I remember the first Friday I was officially separated, Marvin had moved out all of his things, my mother was gone, and I was alone. I went to the Chinese place near me to get yet another of my heart-healthy low-sodium dinners I so enjoy.
There's this 1950s strip mall near my house--it was the first strip mall built in my city and yay! The invention of strip malls! Don't let the momentum of THAT let up. And although it has the scariest 1950s-we-are-not-remotely-prepared-for-the-2000s-traffic parking lot, I like to get the Chinese food there. Mostly because it's nearby.
That should be their slogan. China World--We're Nearby.
At any rate, that first Friday of my aloneness last spring, I was waiting for my order and I noticed the entire place was filled with women standing around waiting for their orders. "Oh my God," I thought. "Is this what divorced women do? Order Chinese to go on Friday nights?" I was so disoriented. It was all so new.
It's been seven months now and I have a little routine. Every fourth week I go to that 1950s strip mall and get waxed at the spa, there. Not at the Chinese food place, you mo. At the SPA. The SPA. It's a nice spa.
And I'd just like to mention that I dutifully get my girl parts waxed, in breathless anticipation that at some point in the next four weeks I will be falling passionately in love and be ripping off my clothes, and the object of my affection will think, "My, what well-groomed girl parts June has" and yet four weeks later the waxer has to get a giant push broom to sweep off the crickets and tumbleweeds and old men rocking on my porch, there.

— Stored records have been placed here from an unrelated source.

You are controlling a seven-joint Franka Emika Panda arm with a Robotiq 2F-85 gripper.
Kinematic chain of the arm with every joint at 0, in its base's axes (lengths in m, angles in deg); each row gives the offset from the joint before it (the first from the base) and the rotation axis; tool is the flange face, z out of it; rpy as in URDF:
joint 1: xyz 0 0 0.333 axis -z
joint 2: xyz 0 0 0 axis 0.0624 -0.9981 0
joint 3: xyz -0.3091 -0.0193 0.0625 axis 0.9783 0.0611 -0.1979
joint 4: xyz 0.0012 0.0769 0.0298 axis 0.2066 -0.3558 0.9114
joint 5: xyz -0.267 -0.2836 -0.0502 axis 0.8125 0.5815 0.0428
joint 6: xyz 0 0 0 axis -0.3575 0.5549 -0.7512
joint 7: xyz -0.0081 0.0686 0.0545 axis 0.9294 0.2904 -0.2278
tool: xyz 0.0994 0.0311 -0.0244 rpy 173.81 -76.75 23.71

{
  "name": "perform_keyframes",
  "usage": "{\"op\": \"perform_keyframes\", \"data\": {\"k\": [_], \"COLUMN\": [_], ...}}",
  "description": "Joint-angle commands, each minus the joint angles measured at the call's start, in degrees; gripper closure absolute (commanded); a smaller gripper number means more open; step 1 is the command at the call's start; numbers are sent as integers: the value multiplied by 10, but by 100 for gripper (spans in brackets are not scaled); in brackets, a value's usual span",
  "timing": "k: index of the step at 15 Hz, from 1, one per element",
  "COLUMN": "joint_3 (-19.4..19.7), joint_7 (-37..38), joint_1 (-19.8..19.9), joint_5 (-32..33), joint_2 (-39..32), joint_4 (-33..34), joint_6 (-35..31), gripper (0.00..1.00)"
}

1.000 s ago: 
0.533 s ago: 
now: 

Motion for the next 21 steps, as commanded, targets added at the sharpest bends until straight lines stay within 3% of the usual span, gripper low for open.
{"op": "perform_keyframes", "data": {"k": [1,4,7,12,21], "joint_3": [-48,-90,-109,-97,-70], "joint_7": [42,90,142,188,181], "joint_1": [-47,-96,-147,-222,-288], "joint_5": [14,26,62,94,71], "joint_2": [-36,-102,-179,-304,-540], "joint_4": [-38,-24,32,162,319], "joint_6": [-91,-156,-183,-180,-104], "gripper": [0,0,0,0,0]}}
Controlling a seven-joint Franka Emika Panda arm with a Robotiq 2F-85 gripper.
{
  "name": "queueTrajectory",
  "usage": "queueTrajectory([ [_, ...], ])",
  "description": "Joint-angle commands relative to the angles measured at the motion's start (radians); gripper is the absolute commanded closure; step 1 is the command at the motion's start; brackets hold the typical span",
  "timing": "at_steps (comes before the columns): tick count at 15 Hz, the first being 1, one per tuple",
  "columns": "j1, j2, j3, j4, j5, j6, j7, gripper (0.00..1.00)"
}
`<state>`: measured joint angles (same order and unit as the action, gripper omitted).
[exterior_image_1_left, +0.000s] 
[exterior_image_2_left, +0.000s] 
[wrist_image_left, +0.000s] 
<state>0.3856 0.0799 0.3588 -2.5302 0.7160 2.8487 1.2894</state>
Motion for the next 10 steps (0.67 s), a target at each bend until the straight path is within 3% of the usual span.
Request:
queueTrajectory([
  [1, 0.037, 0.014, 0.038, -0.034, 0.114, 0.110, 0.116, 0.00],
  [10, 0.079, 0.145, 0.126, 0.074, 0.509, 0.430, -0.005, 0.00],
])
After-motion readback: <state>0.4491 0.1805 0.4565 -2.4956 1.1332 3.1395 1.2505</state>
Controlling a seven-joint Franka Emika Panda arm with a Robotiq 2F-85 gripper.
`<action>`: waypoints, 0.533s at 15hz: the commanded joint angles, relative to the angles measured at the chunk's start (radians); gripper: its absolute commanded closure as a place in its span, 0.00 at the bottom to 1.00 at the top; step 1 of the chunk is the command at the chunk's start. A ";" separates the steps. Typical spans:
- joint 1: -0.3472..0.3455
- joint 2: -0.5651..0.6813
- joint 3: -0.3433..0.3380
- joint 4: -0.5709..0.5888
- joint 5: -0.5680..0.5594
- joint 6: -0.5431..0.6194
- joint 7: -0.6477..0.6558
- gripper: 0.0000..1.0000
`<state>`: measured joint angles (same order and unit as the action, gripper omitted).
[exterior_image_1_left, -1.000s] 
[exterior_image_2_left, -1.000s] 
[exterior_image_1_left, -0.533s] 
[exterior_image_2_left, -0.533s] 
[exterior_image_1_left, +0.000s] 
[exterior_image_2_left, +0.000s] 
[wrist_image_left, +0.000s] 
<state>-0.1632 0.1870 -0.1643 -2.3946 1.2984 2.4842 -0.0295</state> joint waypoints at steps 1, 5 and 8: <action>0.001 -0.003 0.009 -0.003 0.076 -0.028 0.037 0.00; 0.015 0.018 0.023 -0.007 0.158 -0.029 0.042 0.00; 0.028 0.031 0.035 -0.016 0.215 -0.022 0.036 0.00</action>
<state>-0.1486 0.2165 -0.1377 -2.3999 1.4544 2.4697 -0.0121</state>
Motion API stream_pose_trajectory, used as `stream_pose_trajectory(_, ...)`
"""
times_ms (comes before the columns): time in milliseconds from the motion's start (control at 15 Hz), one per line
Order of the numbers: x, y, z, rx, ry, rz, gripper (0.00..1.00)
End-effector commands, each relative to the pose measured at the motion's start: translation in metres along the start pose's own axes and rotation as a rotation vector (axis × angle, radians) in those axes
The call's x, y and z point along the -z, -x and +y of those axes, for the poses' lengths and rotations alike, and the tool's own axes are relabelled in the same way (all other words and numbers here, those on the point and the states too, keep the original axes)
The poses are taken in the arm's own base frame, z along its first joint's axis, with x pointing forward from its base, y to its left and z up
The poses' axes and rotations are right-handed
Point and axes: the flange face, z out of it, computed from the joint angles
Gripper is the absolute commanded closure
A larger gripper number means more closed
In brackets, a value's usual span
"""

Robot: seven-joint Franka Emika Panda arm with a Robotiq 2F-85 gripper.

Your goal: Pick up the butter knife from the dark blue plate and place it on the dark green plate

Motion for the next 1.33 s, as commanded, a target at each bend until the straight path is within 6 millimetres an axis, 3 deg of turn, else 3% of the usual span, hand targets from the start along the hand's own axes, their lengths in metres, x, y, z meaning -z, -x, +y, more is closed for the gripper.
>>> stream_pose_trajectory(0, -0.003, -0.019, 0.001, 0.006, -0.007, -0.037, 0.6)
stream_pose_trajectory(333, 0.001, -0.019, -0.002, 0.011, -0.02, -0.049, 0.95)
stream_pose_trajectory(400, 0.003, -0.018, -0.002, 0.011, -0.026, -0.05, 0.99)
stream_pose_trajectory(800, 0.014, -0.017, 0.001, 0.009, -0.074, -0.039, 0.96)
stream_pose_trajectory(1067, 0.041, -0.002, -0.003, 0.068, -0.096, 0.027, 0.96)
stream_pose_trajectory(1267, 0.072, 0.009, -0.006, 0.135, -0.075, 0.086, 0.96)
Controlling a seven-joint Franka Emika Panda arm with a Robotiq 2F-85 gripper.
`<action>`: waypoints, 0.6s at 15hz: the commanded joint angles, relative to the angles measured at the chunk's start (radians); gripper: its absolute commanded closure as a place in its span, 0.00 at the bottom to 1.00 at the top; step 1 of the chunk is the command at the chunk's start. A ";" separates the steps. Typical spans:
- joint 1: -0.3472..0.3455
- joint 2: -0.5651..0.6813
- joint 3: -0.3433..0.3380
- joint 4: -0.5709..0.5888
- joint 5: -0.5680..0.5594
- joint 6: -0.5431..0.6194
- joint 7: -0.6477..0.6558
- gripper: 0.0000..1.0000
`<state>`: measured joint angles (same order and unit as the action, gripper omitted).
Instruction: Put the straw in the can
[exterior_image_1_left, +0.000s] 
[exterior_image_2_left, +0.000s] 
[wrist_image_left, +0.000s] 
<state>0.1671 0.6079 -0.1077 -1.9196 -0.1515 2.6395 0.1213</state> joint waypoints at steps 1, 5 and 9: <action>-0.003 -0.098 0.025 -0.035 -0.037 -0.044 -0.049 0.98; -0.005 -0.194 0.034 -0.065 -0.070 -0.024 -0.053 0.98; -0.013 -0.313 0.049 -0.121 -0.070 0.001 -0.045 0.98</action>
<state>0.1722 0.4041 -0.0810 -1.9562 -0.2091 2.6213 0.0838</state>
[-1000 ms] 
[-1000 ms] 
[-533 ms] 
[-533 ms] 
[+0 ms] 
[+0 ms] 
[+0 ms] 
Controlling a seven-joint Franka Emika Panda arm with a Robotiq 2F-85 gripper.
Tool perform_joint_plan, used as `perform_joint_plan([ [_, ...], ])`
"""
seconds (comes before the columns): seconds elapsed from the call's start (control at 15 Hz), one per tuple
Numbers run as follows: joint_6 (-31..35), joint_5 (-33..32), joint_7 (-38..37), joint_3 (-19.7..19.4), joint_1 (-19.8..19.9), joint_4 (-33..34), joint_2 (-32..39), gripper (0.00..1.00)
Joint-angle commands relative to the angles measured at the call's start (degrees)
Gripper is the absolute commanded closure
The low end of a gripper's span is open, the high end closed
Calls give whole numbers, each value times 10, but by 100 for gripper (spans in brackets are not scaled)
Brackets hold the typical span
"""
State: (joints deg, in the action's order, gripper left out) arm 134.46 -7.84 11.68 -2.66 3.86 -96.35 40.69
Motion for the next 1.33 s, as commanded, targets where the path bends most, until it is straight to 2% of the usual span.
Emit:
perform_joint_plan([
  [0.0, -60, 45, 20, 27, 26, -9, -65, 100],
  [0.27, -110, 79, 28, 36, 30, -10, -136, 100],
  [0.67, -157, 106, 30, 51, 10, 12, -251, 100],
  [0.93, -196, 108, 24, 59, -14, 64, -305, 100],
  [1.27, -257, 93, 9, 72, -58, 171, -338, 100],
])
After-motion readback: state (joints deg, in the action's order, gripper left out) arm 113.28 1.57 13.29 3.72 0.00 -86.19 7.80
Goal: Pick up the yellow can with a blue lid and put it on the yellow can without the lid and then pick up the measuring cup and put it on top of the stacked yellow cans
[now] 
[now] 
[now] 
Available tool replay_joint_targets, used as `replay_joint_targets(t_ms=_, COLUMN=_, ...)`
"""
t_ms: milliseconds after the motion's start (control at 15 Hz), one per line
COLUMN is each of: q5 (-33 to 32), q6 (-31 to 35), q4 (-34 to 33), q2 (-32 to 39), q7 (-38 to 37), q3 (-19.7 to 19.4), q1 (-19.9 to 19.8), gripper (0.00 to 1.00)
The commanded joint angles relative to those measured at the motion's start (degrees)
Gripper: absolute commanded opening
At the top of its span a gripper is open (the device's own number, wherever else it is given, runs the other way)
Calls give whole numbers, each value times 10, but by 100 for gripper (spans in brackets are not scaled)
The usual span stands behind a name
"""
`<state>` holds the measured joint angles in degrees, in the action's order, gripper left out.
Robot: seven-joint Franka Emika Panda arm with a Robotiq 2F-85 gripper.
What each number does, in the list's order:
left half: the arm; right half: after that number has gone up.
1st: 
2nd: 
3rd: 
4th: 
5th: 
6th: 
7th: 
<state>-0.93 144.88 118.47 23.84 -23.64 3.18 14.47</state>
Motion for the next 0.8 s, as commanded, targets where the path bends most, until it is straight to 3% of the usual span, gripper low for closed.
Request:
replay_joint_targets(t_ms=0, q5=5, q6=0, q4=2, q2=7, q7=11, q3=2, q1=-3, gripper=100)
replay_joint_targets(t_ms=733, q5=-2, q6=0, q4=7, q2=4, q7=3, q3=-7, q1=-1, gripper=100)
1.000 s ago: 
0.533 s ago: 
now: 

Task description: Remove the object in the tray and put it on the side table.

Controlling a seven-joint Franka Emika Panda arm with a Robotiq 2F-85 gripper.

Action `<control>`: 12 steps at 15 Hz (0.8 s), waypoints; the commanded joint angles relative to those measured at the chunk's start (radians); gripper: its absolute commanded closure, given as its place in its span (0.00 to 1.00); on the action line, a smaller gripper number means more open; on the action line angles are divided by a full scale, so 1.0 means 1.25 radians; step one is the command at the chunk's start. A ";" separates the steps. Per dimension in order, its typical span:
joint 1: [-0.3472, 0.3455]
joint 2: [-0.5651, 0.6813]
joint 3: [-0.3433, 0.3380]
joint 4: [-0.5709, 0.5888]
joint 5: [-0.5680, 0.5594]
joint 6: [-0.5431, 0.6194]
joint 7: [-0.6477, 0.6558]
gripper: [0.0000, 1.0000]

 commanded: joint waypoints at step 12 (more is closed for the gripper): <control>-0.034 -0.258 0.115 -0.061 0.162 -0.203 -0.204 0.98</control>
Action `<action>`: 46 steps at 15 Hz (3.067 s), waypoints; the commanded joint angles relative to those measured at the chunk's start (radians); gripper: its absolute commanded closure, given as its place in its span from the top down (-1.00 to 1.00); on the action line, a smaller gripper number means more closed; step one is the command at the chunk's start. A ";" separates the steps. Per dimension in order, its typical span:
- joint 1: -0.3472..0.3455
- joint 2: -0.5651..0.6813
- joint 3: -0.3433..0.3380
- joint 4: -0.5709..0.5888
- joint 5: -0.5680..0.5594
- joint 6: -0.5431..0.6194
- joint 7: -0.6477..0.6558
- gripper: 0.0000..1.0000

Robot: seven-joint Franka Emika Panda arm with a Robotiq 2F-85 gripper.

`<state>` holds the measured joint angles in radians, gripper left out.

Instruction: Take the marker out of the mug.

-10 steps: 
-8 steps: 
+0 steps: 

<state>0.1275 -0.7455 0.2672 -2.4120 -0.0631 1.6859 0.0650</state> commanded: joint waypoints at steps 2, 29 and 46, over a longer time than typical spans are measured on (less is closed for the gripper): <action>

Honestly, I feel like invoicing Dick Whitman and Daniel Boone and The Fireman for the lack of play. Forty dollars those waxes cost me every four weeks. Could y'all pool your funds, please? Thank you. Hi, Dick Whitman's mom.
Anyway, I also get my brows and giant Wilford Brimley mustache waxed, and then I head over to the Chinese place for a little post-waxing delectable. I mean, SOME Fridays I cannot do the food part--I remember dashing off to a date with Dick Whitman after and hoping he didn't notice the angry red marks on my lip.
But last night I'm sitting there, on the window seat they thoughtfully provide for people waiting for their orders, and I was terribly involved in removing the Edsel fur from my coat. ONE WEEK it's been cold enough to have my winter coat out and already it's covered in fur.
I wasn't even looking up and I knew he'd walked in. I don't know how I knew. But I did.
There was Marvin.
In his plaid shirt and his crossy legs. He always stands with his legs crossed. I don't know how he does that without falling over. It's almost like he's in tree pose, if you know your yoga.
After a minute he turned around, probably because he felt someone staring at him with waxy parts. "Oh, hello. I'm getting triple noodles," he said.
"You're gonna LOOK like a triple noodle if you keep getting that stuff," I said smugly, hoping the guy wouldn't pick that moment to scream out that my double order of fried cream cheese crab rangoons was ready.
"Why are you in MY territory?" I said, sounding like a Jet.
"I was in the music store next door," said Marvin, and I know you all just fell over in a dead faint.
We chatted while our food was being prepared by indifferent Asians, and we giggled about things, because we always did. Finally his triple noodles were ready.
"I guess I'll see you later," said my husband.
"Peace be with you," I said, shaking his hand. The first year we were married, I dragged Marvin to Christmas Eve services, and as Jew he had (a) never gone and (b) never shook hands and done "peace be with you." So he kept saying "same to you" until I heard him and hissed "AND ALSO WITH YOU!" at him, mortified.
"And also with you," said Marvin. And then he left.
My smooth girl parts and I went home, ready to show themselves off should the opportunity arise.